India’s child sex ratio (CSR), the primary indicator of missing girls in India, is the lowest since independence at 918 girls per 1,000 boys (census 2011). The CSR in India declined from 945 in 1991 to 927 in 2001. The ratio of 950-970 girls per 1,000 boys is considered normal, according to population studies experts. Prenatal diagnosis and selective abortion is gaining relevance with advances in assisted reproductive technologies (ART), which offer sophisticated methods of sex determination at the embryo stage and enable non-invasive methods of foetal sex determination in the first trimester (from six weeks) of pregnancy.

In India, medical practitioners have played a major role in the elimination of girls. Doctors’ role in sex determination and sex selective abortions in India in the 1970s and the 80s is well documented by feminists. Sabu George, an academic crusader against sex selective abortions, has written extensively against the role of medical practitioners in promoting this sort of femicide. According to him, “Traditional son preference has become intense daughter hatred in India due to a lack of medical ethics” (George 2006: 607).

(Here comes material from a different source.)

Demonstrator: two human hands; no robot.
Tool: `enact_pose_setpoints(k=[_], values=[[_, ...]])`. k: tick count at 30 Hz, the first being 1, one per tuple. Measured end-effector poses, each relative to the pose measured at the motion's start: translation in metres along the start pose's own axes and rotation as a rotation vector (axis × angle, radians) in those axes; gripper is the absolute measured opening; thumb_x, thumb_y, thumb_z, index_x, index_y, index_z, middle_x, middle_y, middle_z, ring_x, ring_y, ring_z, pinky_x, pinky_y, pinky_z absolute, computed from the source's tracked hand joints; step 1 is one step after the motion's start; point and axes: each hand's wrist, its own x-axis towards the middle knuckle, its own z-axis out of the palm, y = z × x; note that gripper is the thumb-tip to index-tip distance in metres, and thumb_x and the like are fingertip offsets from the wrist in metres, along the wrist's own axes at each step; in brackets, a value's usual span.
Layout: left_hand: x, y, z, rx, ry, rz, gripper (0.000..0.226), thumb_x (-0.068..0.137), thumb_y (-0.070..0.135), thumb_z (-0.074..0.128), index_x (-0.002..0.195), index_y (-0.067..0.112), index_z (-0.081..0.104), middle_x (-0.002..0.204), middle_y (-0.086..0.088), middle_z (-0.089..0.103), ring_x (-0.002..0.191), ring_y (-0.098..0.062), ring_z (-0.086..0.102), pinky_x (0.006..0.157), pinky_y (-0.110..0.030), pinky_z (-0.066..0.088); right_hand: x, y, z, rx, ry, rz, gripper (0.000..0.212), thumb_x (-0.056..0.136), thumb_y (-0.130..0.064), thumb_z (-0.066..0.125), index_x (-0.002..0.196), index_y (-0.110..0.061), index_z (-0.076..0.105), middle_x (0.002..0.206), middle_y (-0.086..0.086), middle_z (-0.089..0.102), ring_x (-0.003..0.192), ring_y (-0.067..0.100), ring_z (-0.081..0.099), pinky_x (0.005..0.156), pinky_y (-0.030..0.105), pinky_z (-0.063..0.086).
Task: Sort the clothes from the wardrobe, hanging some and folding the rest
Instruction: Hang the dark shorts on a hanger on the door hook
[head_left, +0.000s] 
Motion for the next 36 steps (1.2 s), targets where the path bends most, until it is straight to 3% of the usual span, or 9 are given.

The fieldwork of my ongoing research project [titled ‘Wunschkinder (desired children) in Germany and India as a context leading to prenatal genetic diagnosis and selective abortions’ (2015-2018)] includes interviews with gynaecologists/obstetricians, pregnant women and their family members. I interviewed seven gynaecologists (three in Delhi, two in Maharashtra and two in Odisha) on sex selective abortions, their opinion on sex determination, their patients’ perceptions regarding the Pre-Conception and Pre-Natal Diagnostic Techniques (PCPNDT) Act 1994 and its implementation.

I observed that many people continue to desire for a boy but are restricted by law to achieve this. Doctors want to oblige the desires of their patients to conduct sex selective abortions but are not doing it fearing legal implications. Media too plays an active role in exposing such information. Hence doctors also fear shaming by society. Publicly, people tend to strongly criticise sex selection even though they themselves may be involved in such practices. Medical practitioners feel that a strict law implementation has been effective in reducing sex determination and selective abortions. However, some people find ways as some doctors are willing to violate the law. Some people go abroad for this purpose. The medical fraternity seems to know the doctors who violate the law but prefer to be a silent spectator. Against this backdrop, the medical fraternity makes impractical suggestions to liberalise the law and to criminalise people for sex determination instead of the doctors.

Boy continues to be favoured

“People say they want to balance their families. But they don’t abort second boys. Only the second girls are aborted. If they have one male child, they don’t mind having another male child. This happens especially in business class families,” one of the doctors in Delhi said. “More people from the educated class ask for sex determination. If they have one female child, they don’t want another female child,” he added.

Data also suggests that the prosperous and/or educated people more often misuse prenatal technologies to eliminate girls. “If the patient asks five doctors and all of them say, ‘No, we don’t do it’, then where will they go?” asked a doctor practising in Maharashtra. A doctor in Delhi said, “Rich people approach us for the in-vitro fertilisation [IVF] treatment so that they can have a boy child [through pre-implantation genetic diagnosis or PGD].” The doctor knows couples who went to Thailand and Singapore for PGD. However, one doctor in Delhi observed that some people, whom she referred as ‘the new educated generation’, “don’t want sex selection as they are indifferent to the sex of the child. They just want a healthy child and are not concerned if it’s a boy or a girl”.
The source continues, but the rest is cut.